東洋紡は、2019年に帝人から買収した子会社、東洋紡フイルムソリューション(TFS、東京都中央区)とのシナジーを最大化し、フィルム事業のさらなる深化を図る。東洋紡の強みであるハイエンド向け製品に、帝人が得意としているミドルゾーンを低コストで製造する技術を融合することによるコスト削減や新製品の開発など推し進める。21年度をめどにTFSの売上高を買収以前比約15%増の300億円に引き上げる。

TFSが強みとするポリエチレンナフタレート(PEN)フィルムに、東洋紡の色むらを抑えることができる液晶ディスプレー向け超複屈折フィルム「コスモシャインSRF」の技術を応用した新製品を開発する方針。

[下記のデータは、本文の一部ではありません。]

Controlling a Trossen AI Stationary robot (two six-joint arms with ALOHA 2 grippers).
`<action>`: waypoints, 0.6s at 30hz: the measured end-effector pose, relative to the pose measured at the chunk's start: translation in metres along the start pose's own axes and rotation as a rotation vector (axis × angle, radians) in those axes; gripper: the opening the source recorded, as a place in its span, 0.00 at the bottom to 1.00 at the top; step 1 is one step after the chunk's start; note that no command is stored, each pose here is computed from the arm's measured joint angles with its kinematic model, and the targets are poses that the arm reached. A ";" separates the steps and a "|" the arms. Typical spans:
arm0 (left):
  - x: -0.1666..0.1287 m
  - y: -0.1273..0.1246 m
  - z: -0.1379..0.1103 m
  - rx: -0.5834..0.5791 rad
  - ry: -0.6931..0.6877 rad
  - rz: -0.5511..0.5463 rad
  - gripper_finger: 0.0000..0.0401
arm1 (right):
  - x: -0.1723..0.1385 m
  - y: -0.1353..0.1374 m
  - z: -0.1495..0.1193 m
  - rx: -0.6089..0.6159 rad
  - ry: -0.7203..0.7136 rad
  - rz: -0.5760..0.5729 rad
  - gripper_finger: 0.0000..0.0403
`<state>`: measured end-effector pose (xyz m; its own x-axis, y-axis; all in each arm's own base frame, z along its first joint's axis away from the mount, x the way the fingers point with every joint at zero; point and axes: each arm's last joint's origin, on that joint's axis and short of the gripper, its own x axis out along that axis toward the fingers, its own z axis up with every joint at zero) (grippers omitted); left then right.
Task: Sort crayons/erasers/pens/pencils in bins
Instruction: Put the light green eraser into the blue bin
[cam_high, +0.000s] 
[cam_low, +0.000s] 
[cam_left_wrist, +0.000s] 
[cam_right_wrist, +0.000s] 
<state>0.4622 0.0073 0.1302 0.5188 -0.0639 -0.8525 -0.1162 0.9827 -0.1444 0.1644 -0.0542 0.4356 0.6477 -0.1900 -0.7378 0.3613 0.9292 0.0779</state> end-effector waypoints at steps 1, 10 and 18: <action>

東洋紡の楢原誠慈社長は「PENはコスモシャインSRFの製造技術と相性が良い。PENでもSRFと同等に近い効果が出ると期待している」とし、実現すれば低コストでハイエンド品の製造が可能になる。

液晶テレビの大型化や外枠がほとんどないベゼルレス化に加え、自動車の電動化や第5世代通信(5G)対応などを背景に、SRFやセラミックコンデンサー向け離型フィルムの需要は拡大する見込み。

東洋紡はTFSをグループに加えたことで、ポリエステルフィルムの生産能力が国内外合わせて4割以上高まった。19年度の設備投資で約300億円を見込むうち半分強の約155億円を、犬山工場(愛知県犬山市)などの設備増強としてフィルム事業に投じる方針。